Our TRINIDAD & TOBAGO INDEPENDENCE DAY SHOW! Our two heroes discuss radicalized endorsement deals, Pete Davidson's levels of hydration, their oboe player listenership, and the ills and merits of social media from all kinds of tangential, somewhat nonsensical angles.
Our two heroes dish on their love for Barry Manilow, their concern for what happens to Barry Manilow when he gets rained on, how online vaccine experts have quickly become foreign policy experts, how Moon is giving Hugh Jackman a run for his money with his pending musical "Coconuts In The Moonlight," how life begins at conception...and Pro-Choice is permanently applicable, and Davey takes a full half-hour therapy session to discuss how frustrating it is to deal with assholes in the workplace (and pays for the session in crypto currency).
Our two heroes celebrate their 50TH EPISODE!!! They celebrate by cursing their Sound Effects guy for not showing up to work (again), by enjoying a day without constant news coverage of Andrew Cuomo, by dubbing America "The Dr. Phil of Countries," by killin' it with the Dog/Cat analogies, by agreeing that waving to someone four times is annoying, by saying a prayer for Haiti, by wondering why Border Patrol is seizing fake vaccine cards in Tennessee (build the Wall...around Alabama??), by agreeing that women are the ones who always suffer the most (we got you, ladies), and by chasing the ice cream truck down the street because IT'S A CELEBRATION!

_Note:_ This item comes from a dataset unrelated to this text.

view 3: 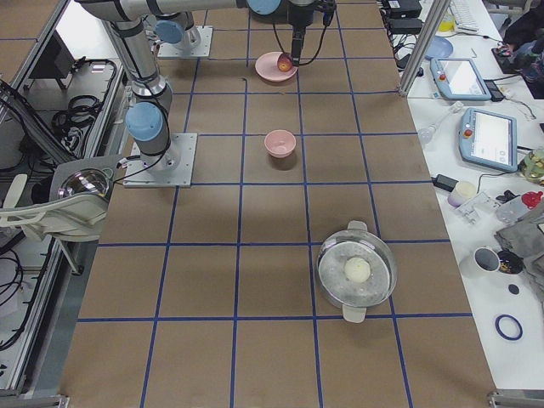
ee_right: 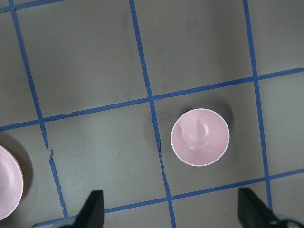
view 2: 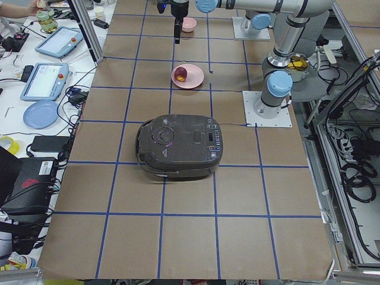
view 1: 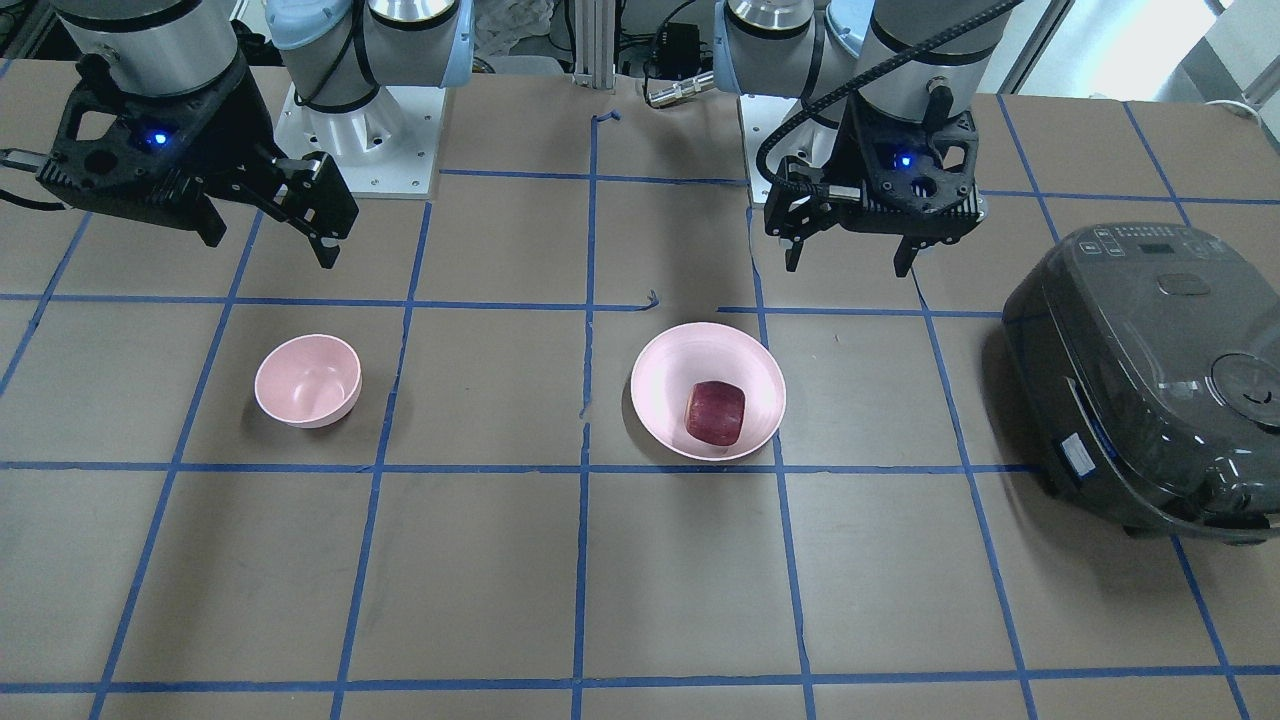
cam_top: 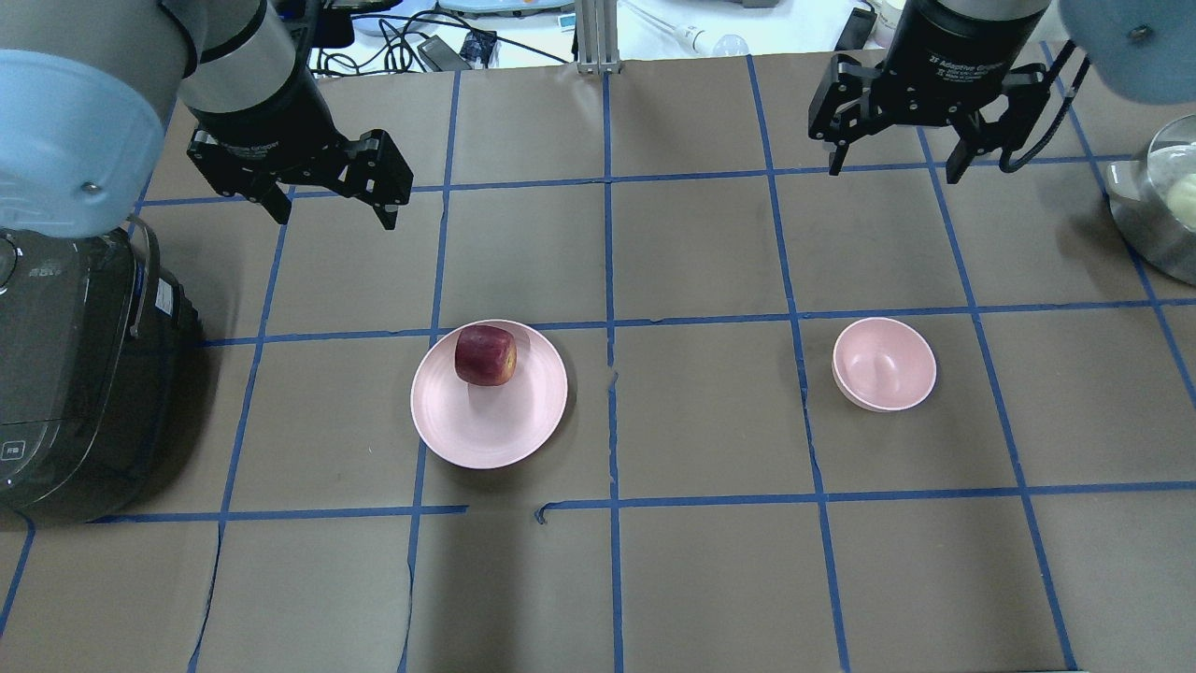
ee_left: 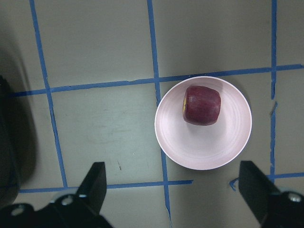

Our two heroes discuss shameless celebrity endorsements, the Spirit Airlines Variant, Cuomo's hot mess, and why the internet is a scary place...without acknowledging that they're talking about the internet on the internet.
WE'RE BACK! Davey fights through a terrible cold (not Covid, promise) and Moon pulls himself away from his TV for up-to-date Olympics coverage to discuss the Russian Federation, Simone Biles and the thirsty media coverage of her mental health, the USA's dominance at sports where their dominance should really just be a foregone conclusion, Dwayne Johnson's burgeoning political career, and why Davey will be heavily featured the next Rocky and Bullwinkle reboot.
Our two heroes dig deep into the Billionaire Boys "space" travels (it's really not space), how weird their "spaceships" look, how male egos gone wild might actually be good for humanity, how Davey needs to go to Mars and how Moon isn't convinced aliens haven't already visited us and quickly decided we weren't worth the effort.
Our two heroes celebrate AMERICA with our FIRST ALL-SPORTS SHOW! They discuss the Tokyo Olympic woes, why Sportscenter needs to chill the f*ck out with the Human Interest stories, the recent changes to NCAA rules, why the Hot Dog Eating Challenge also needs to f*ck off, and why Charles Barkley deserves a ring if the Phoenix Suns prevail in the NBA Finals.